Just weeks after it was revealed that the Pentagon attempted to bury a study, that it itself had actually commissioned, which revealed staggering financial waste on Department of Defense programs, John McCain has proposed a new military budget that would exceed Obama’s proposed spending by $430 billion over 5 years and total over $5 trillion, in aggregate.  In a 33-page white paper called “Restoring American Power“, McCain described his proposals as just a start toward repairing the “damage that has been done to our military over the past eight years” under the Obama administration.

“President-elect Donald Trump has pledged to ‘fully eliminate the defense sequester’ and ‘submit a new budget to rebuild our military.’ This cannot happen soon enough.”

 

“The damage that has been done to our military over the past eight years will not be reversed in one year. Just stemming the bleeding caused by recent budget cuts will take most of the next five years, to say nothing of the sustained increases in funding required thereafter.”

 

DOD BUdget

 

In a scathing review of the Obama administration’s military strategy, McCains blasts the “flawed assumptions” that justified substantial military spending cuts over the past eight years and resulted in a “military caught in a downward spiral of depleted readiness and deferred modernization.”

We are now at a tipping point.  Since the end of the Cold War, the United States has often swung from retrenchment to over-extension with a dearth of strategy, depleting our margin of global influence.  We now face, at once, a persistent war against terrorist enemies and a new era of great power competition.  The wide margin for error that America once enjoyed is gone.

 

This deterioration of America’s global position has accelerated in recent years, in part, because the Obama administration’s defense strategy was built on a series of flawed assumptions.  It assumed the United States could pull back from the Middle East and contain the threat of violent Islamist extremism.  It assumed that “strategic patience” toward North Korea would improve conditions for negotiations and exacerbate the threat.  It assumed that a nuclear deal with Iran would moderate its regional ambitions and malign behavior.  It assumed that U.S.-Russia relations could be “reset” into a partnership and that American forces in Europe could be reduced.  It assumed that a minimal “rebalance” of efforts could deter China from using its rising power to coerce American partners and revise the regional order.  And it assumed with the Budget Control Act of 2011 that defense spending could be cut significantly for a decade. 

 

Though all of these assumptions have been overtaken by events, the President and many in Congress, both Republicans and Democrats, have nonetheless failed to invest sufficiently in our nations’ defense.  Indeed, for most of the past eight years, including this one, Congress has forced the Department of Defense to start the year locked into the previous year’s budget and priorities, which in practice is a budget cut.  As a result, our military is caught in a downward spiral of depleted readiness and deferred modernization.  Readiness is suffering, in part, because the force is too small and being asked to do more with less.  This, in turn, harms modernization, as future defense investments are delayed and mortgaged to pay for present operations.  That helps to explain why all of the Joint Chiefs of Staff have stated that our military cannot accomplish the nation’s strategic objectives at acceptable risk to the force and the mission.

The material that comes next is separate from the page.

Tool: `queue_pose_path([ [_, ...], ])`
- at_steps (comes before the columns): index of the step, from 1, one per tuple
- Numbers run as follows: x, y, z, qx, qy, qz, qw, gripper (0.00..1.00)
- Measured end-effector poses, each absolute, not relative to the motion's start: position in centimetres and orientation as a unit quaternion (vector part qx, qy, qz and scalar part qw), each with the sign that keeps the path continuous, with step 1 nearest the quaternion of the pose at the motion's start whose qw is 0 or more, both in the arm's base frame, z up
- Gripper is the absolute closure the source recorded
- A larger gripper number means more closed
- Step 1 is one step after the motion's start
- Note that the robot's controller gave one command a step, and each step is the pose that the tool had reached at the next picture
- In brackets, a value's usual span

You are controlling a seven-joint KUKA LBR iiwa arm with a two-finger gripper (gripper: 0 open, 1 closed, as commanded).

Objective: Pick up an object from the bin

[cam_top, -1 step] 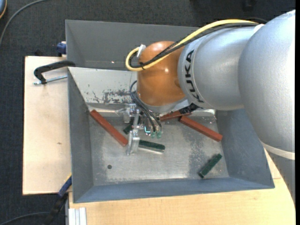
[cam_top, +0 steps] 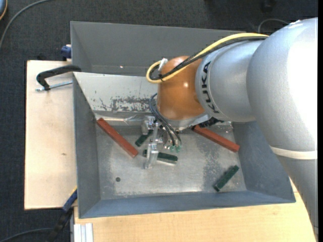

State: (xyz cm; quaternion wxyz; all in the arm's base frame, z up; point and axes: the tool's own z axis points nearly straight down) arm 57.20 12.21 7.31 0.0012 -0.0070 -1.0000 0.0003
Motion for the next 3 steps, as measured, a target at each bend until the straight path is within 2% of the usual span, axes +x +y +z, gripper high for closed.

Of course, as we pointed out in a post entitled “Pentagon Buries Study Revealing $125 Billion In Waste On ‘Bloated Bureaucracy’“, the Pentagon seems to already be under the impression that they’re wasting about $125 billion per year on mismanagement and bloated bureaucracy so that might be a good place for McCain to find some of the money for his proposal.

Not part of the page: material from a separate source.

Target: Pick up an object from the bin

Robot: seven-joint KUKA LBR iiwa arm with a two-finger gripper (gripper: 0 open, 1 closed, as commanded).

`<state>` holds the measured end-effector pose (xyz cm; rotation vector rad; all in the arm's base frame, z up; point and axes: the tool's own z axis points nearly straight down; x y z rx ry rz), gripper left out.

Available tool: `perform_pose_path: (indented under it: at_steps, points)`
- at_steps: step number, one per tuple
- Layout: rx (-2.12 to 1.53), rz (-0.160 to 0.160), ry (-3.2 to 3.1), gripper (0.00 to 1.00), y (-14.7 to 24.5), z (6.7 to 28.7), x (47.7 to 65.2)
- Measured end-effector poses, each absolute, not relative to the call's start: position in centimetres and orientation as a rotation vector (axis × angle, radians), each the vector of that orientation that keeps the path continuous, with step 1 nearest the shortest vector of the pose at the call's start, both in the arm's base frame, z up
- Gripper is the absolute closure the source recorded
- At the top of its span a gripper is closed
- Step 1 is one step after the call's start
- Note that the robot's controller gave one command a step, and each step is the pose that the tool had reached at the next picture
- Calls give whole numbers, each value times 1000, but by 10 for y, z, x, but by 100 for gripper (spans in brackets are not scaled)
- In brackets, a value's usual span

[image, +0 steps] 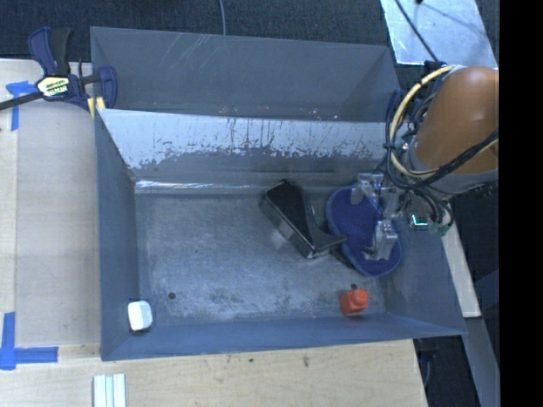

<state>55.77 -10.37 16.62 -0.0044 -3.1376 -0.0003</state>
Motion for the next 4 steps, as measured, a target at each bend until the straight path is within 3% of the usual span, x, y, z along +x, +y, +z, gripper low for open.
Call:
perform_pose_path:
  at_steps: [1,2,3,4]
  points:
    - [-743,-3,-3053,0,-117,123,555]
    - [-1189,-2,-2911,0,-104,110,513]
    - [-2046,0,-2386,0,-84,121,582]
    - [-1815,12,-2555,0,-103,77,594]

The Pentagon’s goal was simple, empower the Defense Business Board (DBB), a federal advisory panel of corporate executives, to retain consultants to identify potential cost savings in the Department of Defense’s $580 billion budget.  But, when the DBB study revealed a “clear path to saving over $125 billion,” a level of waste which spoke to the egregious mismanagement and incompetence of DoD leaders, it was clear something had to be done to bury the story.  Now, according to the Washington Post, that is exactly what happened.